• Activity:
Print the lines of the data, starting with the first, up to and including the line where "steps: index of" appears.

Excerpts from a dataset
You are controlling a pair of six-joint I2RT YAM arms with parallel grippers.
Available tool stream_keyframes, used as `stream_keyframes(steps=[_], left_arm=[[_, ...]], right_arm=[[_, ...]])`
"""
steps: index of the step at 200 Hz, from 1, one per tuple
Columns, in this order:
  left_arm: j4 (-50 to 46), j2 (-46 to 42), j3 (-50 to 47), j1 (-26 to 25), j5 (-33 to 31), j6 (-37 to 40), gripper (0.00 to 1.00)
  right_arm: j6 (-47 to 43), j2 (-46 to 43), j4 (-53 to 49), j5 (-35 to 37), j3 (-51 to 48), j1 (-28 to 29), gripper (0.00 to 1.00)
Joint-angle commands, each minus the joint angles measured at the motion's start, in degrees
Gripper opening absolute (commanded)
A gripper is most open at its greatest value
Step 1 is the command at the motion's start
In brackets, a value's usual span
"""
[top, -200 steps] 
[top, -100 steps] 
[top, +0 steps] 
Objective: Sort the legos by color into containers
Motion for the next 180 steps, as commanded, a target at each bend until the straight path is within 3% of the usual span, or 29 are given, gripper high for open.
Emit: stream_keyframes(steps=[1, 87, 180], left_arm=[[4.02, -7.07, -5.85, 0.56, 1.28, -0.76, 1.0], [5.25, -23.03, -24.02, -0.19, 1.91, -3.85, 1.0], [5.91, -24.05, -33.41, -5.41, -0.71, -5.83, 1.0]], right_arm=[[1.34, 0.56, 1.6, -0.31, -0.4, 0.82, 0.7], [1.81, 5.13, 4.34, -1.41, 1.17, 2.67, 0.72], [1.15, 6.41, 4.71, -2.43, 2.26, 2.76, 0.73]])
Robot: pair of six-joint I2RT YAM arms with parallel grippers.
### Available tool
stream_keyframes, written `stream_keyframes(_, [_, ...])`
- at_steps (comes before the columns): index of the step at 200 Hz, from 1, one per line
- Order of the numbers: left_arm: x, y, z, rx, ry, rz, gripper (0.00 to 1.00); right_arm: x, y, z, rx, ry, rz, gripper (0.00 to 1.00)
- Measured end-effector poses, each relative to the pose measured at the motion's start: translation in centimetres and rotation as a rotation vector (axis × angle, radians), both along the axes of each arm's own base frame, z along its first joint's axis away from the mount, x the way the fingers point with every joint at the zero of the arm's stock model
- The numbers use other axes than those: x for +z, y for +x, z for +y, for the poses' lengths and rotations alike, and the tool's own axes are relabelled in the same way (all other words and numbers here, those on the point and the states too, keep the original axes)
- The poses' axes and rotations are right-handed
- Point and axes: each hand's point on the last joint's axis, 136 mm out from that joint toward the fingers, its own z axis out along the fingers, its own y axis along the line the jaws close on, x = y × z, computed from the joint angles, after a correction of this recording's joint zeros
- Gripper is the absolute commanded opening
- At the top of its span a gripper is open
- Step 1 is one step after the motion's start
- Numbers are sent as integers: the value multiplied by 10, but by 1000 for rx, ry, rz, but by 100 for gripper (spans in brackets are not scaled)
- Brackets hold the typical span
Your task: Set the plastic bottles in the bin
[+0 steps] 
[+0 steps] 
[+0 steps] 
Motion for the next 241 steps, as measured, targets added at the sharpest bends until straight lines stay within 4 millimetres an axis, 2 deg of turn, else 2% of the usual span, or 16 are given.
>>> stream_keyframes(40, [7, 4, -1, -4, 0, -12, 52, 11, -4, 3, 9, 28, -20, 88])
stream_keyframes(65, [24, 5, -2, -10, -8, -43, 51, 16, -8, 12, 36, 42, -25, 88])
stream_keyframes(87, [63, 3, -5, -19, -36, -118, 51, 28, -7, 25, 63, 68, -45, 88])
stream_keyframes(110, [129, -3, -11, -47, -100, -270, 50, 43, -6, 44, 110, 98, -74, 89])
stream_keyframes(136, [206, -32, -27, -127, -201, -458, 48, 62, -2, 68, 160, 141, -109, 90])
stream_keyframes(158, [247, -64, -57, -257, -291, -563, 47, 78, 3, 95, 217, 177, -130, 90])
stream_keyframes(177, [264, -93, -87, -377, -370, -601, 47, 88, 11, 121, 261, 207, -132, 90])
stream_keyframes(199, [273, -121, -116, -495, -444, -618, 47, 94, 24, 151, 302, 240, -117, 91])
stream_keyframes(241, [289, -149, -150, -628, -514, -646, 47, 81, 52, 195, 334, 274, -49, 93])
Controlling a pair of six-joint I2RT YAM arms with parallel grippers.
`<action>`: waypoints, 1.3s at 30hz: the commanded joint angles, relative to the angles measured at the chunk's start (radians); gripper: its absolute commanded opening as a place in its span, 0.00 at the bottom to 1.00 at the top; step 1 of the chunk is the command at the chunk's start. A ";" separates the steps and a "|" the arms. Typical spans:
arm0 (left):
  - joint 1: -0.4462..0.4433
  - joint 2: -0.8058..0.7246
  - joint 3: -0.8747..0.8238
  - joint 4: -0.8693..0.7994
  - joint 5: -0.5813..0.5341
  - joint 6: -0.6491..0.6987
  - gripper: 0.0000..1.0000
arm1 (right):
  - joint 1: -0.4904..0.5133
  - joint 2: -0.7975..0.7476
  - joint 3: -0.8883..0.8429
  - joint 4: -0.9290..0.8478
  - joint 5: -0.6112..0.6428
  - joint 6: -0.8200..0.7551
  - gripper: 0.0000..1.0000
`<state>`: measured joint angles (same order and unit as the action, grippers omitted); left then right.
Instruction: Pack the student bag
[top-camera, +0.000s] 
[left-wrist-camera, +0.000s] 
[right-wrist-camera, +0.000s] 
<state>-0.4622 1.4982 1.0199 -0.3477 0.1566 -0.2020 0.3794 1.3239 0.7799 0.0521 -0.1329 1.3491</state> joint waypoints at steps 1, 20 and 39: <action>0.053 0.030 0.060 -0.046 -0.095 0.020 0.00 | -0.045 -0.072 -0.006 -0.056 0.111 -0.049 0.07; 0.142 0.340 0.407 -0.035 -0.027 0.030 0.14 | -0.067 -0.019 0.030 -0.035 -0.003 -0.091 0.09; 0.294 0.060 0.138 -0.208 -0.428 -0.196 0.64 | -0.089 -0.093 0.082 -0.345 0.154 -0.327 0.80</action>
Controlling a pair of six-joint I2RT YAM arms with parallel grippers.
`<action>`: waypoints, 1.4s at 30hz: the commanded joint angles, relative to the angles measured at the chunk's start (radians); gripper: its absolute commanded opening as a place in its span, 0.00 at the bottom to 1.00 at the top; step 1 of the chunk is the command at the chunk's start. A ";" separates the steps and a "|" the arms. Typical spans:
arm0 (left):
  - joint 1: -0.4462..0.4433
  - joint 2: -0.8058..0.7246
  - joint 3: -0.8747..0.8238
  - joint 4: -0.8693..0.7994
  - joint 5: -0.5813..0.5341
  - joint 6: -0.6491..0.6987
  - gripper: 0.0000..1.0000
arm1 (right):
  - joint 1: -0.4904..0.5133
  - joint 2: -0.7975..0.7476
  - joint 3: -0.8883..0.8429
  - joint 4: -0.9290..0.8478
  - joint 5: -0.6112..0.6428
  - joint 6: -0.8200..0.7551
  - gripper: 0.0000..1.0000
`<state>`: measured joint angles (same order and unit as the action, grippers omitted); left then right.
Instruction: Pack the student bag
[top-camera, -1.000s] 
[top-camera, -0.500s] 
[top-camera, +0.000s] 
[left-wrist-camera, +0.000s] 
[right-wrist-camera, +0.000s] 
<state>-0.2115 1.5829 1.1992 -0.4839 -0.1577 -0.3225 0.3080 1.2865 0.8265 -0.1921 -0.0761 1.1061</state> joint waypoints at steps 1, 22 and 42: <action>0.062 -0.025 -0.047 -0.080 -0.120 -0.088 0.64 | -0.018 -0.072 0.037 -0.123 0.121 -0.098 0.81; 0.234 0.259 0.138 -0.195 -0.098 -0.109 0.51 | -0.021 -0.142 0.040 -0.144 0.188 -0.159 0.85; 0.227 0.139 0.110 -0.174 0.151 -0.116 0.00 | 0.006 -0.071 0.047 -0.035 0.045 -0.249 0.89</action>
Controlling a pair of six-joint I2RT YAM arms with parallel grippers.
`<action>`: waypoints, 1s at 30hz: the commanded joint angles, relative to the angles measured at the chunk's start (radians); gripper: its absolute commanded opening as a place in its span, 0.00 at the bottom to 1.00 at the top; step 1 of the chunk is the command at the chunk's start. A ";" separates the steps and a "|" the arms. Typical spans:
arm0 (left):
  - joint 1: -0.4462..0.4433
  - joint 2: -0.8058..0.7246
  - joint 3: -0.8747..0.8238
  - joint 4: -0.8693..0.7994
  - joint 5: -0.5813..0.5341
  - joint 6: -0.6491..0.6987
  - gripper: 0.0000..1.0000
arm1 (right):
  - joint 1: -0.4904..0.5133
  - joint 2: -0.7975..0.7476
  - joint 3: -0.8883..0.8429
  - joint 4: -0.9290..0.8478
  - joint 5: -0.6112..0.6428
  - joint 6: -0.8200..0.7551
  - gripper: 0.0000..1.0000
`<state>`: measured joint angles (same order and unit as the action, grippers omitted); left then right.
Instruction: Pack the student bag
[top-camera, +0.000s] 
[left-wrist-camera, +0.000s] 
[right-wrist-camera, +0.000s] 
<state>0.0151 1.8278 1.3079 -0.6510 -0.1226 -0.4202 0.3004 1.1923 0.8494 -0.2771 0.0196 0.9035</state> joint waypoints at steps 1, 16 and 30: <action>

• Result for this exercise:
You are controlling a pair of six-joint I2RT YAM arms with parallel grippers.
Available tool stream_keyframes, used as `stream_keyframes(steps=[_], left_arm=[[_, ...]], right_arm=[[_, ...]])`
"""
steps: index of the step at 200 Hz, from 1, one per tuple

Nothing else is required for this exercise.